こんにちは。行政書士の石濵です。今回は相続に関する相続の解説の続きを行います。今回も遺言に関する相続ということで、遺言の効力に関する条文の続きとなります。

第990条(包括受遺者の権利義務)
包括受遺者は、相続人と同一の権利義務を有する。

 包括受遺者とは、割合的(10割含む)に遺贈を受ける人の事です。例えば受遺者から「私の財産の1/3を遺贈するよ」というように、物品又は権利を個別に指定しないで遺贈を受ける方がそれに当たります。
 そのような遺贈の場合は財産の良い面だけでなく悪い面も引き受ける場合があります。例えば、上記の例で言えば、遺贈者の財産の中に借入金の返済義務があれば、受遺者は割合に応じて(上記例では1/3)借入金を返済しなければなりません。

第991条(受遺者による担保の請求)
受遺者は、遺贈が弁済期に至らない間は、遺贈義務者に対して相当の担保を請求することができる。停止条件付の遺贈についてその条件の成否が未定である間も、同様とする。

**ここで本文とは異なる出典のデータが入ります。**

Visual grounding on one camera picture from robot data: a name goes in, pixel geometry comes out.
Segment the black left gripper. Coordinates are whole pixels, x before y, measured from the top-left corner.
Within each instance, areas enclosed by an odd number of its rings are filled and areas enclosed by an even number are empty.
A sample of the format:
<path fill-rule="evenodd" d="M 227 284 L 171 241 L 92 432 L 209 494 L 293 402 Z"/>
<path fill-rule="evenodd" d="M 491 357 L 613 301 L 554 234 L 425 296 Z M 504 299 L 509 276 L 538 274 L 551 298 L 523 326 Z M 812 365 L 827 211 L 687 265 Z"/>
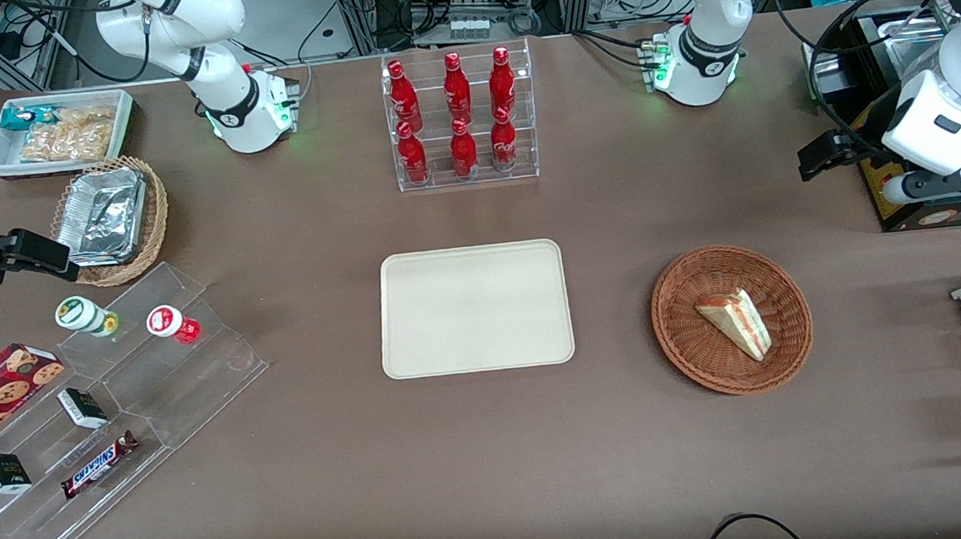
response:
<path fill-rule="evenodd" d="M 826 131 L 814 138 L 808 148 L 797 152 L 798 173 L 802 181 L 813 181 L 830 168 L 871 161 L 872 168 L 883 167 L 894 161 L 893 153 L 874 142 L 873 135 L 857 129 Z"/>

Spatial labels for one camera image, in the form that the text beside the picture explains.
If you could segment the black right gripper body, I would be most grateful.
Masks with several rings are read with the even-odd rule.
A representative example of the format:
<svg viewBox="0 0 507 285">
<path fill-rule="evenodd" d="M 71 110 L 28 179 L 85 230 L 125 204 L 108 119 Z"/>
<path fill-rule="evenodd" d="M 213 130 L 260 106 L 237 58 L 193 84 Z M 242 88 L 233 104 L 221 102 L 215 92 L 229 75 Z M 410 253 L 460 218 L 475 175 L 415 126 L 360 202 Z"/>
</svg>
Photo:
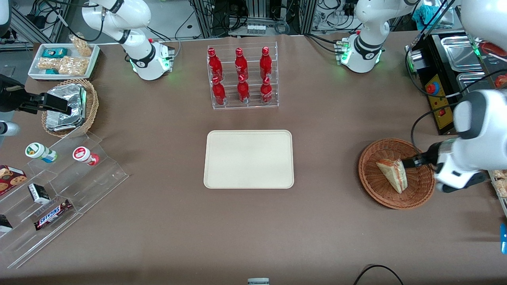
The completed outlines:
<svg viewBox="0 0 507 285">
<path fill-rule="evenodd" d="M 0 76 L 0 111 L 24 111 L 37 114 L 44 109 L 39 104 L 39 95 L 29 93 L 18 81 Z"/>
</svg>

 受遺者を保護する規程です。「遺贈が弁済期に至らない間」ですが、そもそも贈与をする際に遺贈者は贈与の条件として、時期を指定したり、条件を付けることができます。「遺贈が弁済期に至らない間」とは、受遺者が贈与の契約を締結したは良いが、指定時期以前であったり、条件を満たしていない場合等、効力が発生していない状態の期間の事です。
 条件を満たしていない間は、受遺者でく遺贈者が遺贈物を保全することになりますが、受遺者が遺贈物を破壊してしまったり勝手に売却するようなこともあり得ない事ではありません。
 そのために、受遺者が遺贈者(まだ実際に遺贈していないので遺贈義務者ですね)に担保を請求できるという規定です。なお、担保の価値に関しては特段の規定はありません。

第992条(受遺者による果実の取得)
受遺者は、遺贈の履行を請求することができる時から果実を取得する。ただし、遺言者がその遺言に別段の意思を表示したときは、その意思に従う。

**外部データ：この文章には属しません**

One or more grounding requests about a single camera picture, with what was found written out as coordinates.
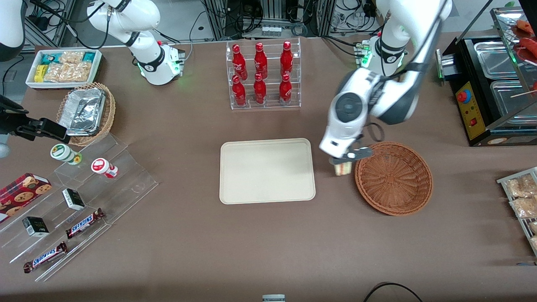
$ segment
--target wicker basket
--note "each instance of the wicker basket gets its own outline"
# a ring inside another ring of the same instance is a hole
[[[433,178],[425,160],[396,142],[374,144],[373,156],[355,167],[354,180],[365,200],[393,216],[421,210],[431,198]]]
[[[110,90],[100,83],[91,83],[88,85],[83,85],[75,88],[75,90],[83,90],[90,88],[99,88],[106,92],[105,107],[103,109],[103,116],[101,117],[101,122],[99,125],[99,132],[94,136],[71,136],[71,141],[69,142],[71,145],[85,147],[91,142],[107,136],[110,132],[110,128],[112,128],[112,124],[114,123],[115,100],[114,96],[110,93]],[[56,115],[57,123],[60,121],[60,117],[62,116],[63,107],[65,106],[66,101],[67,96],[63,98],[63,102],[60,105],[60,110],[58,110],[58,114]]]

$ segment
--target red bottle
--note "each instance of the red bottle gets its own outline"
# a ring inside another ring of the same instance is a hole
[[[246,71],[246,60],[241,53],[241,48],[239,45],[235,44],[232,46],[233,49],[233,69],[235,74],[241,77],[242,81],[246,81],[248,78],[248,71]]]
[[[284,51],[281,53],[280,57],[281,65],[281,76],[284,76],[285,73],[291,74],[293,71],[293,53],[291,52],[291,42],[284,42]]]
[[[231,89],[233,90],[233,97],[235,98],[237,106],[246,106],[246,90],[244,89],[244,85],[241,83],[241,79],[238,75],[233,75],[231,79],[233,80],[233,86]]]
[[[256,43],[256,57],[253,59],[256,64],[256,72],[261,73],[263,79],[269,76],[269,67],[267,63],[267,55],[263,50],[263,43]]]
[[[253,84],[253,90],[256,93],[256,102],[264,105],[267,100],[267,86],[263,81],[261,73],[256,73],[256,82]]]
[[[291,90],[293,86],[289,82],[289,74],[284,74],[281,77],[282,81],[280,83],[280,104],[282,106],[287,106],[291,103]]]

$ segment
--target red cookie box
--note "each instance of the red cookie box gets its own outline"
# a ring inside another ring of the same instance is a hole
[[[51,188],[46,178],[25,173],[7,187],[0,189],[0,223]]]

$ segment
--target snack box
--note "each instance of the snack box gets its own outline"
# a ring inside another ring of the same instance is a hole
[[[39,65],[41,65],[41,61],[43,60],[43,57],[45,55],[51,55],[51,54],[57,54],[64,51],[70,51],[70,52],[86,52],[86,53],[95,53],[95,57],[93,58],[93,62],[91,64],[90,69],[90,75],[88,76],[88,80],[86,82],[65,82],[65,83],[51,83],[51,82],[36,82],[34,79],[35,72],[37,71],[37,68]],[[32,63],[32,68],[30,68],[30,72],[28,73],[28,76],[26,78],[26,85],[28,87],[33,88],[35,90],[58,90],[58,89],[71,89],[74,87],[82,86],[85,84],[91,84],[94,82],[95,78],[97,77],[97,71],[99,70],[99,64],[101,62],[101,58],[103,55],[100,51],[96,49],[86,49],[86,48],[61,48],[61,49],[48,49],[45,51],[38,51],[35,54],[35,59]]]
[[[46,178],[25,173],[7,187],[0,189],[0,223],[51,188]]]

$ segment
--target table surface
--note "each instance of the table surface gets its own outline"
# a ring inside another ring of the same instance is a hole
[[[444,34],[438,48],[453,38]],[[535,300],[537,267],[514,265],[534,261],[532,252],[495,180],[537,166],[537,147],[468,147],[449,85],[431,70],[412,118],[384,126],[386,140],[429,164],[431,201],[408,217],[379,213],[317,147],[354,59],[321,39],[301,42],[302,108],[271,112],[230,109],[225,43],[194,45],[184,76],[161,87],[140,76],[127,48],[103,48],[99,81],[117,103],[112,133],[161,184],[47,282],[0,253],[1,300],[260,301],[284,293],[289,302],[362,301],[387,281],[428,301]],[[65,94],[28,89],[23,104],[32,117],[54,119]],[[220,202],[222,144],[287,138],[311,142],[313,200]],[[59,165],[48,155],[52,140],[9,143],[0,186]]]

 一般的には果実とは”くだもの”という認識をされます。場合によってはしょぶ物の実の部分全般や野菜等にも使用される表現かとは思いますが、当該条文(というか民法上)で果実といった場合、”該当する物(又は権利)を行使して得られる成果物”の事を言います。例えば金銭債権があった場合の利息や、不動産があった場合の家賃なんかのことです(当然畑があれば、畑でできたくだものも果実です)。
 特段遺言者に指示が無ければ、権利が発生した段階で果実を取得することができるようになることが記載されています。

第993条(遺贈義務者による費用の償還請求)
① 第299条の規定は、遺贈義務者が遺言者の死亡後に遺贈の目的物について費用を支出した場合について準用する。
② 果実を収取するために支出した通常の必要費は、果実の価格を超えない限度で、その償還を請求することができる。

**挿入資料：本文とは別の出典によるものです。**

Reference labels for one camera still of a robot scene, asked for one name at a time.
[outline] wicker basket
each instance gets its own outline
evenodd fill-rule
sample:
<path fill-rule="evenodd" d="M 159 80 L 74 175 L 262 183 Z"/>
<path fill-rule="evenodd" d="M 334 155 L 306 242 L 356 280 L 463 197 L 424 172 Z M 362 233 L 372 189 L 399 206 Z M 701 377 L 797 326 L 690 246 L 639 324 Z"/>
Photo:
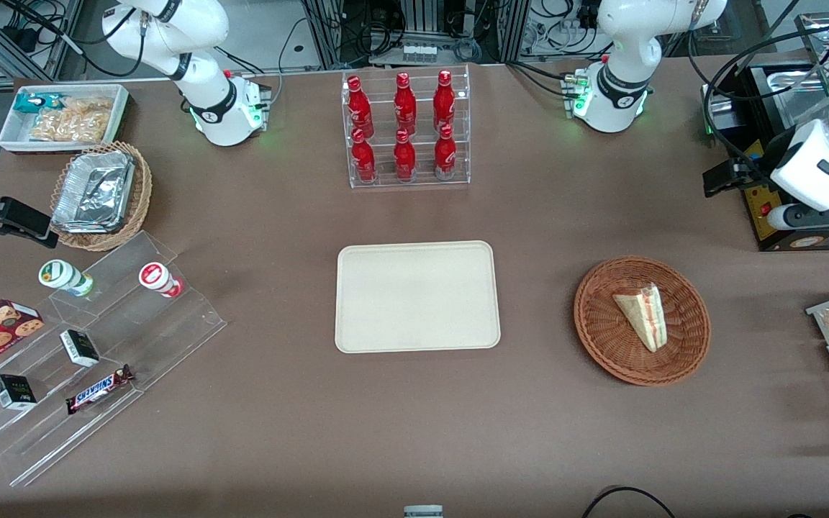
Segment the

 第299条は留置権者の費用の償還請求についての条文となります。留置権とは義務を果たさない相手の所有物を自らの手元においておける権利(相手に心理的圧迫をかけて早く義務を果たさせようとするのが狙いの権利)のことです。第299条では、留置権者が目的物に対し必要費や有益費を支出した際には、所有者に対し費用を請求できる旨が記載されています。①では、その規定を遺贈義務者と受遺者の関係にも当てはめることが記載されています。
 ②では、果実を収取する費用に関しても請求ができる旨が記載されています。なお留置権では、果実は義務を果たすための弁済として留置権者が優先的に受け取ることができるという規定になっています。

第994条(受遺者の死亡による遺贈の失効)
遺贈は、遺言者の死亡以前に受遺者が死亡した時は、その効力を生じない。
停止条件付きの遺贈については、受遺者がその条件の成就前に死亡したときも、前項と同様とする。ただし、遺言者がその遺言に別段の意思を表示したときは、その意思に従う。

 遺言にて、遺贈する旨を記載したは良いが、さて遺言を実行するにあたり受遺者がすでに亡くなっていたという場合に適用される規定です。なお、受遺者、受贈者が同時に死亡した場合は本条文には当てはまらない事となっています。
 後半は、遺贈に際し、特別な条件等が付されていた場合の話です。条件を成就する前に受遺者が亡くなってしまった場合も前半と同様に効力を生じない事になっています。

今回はここまでです。また次回もよろしくお願い致します。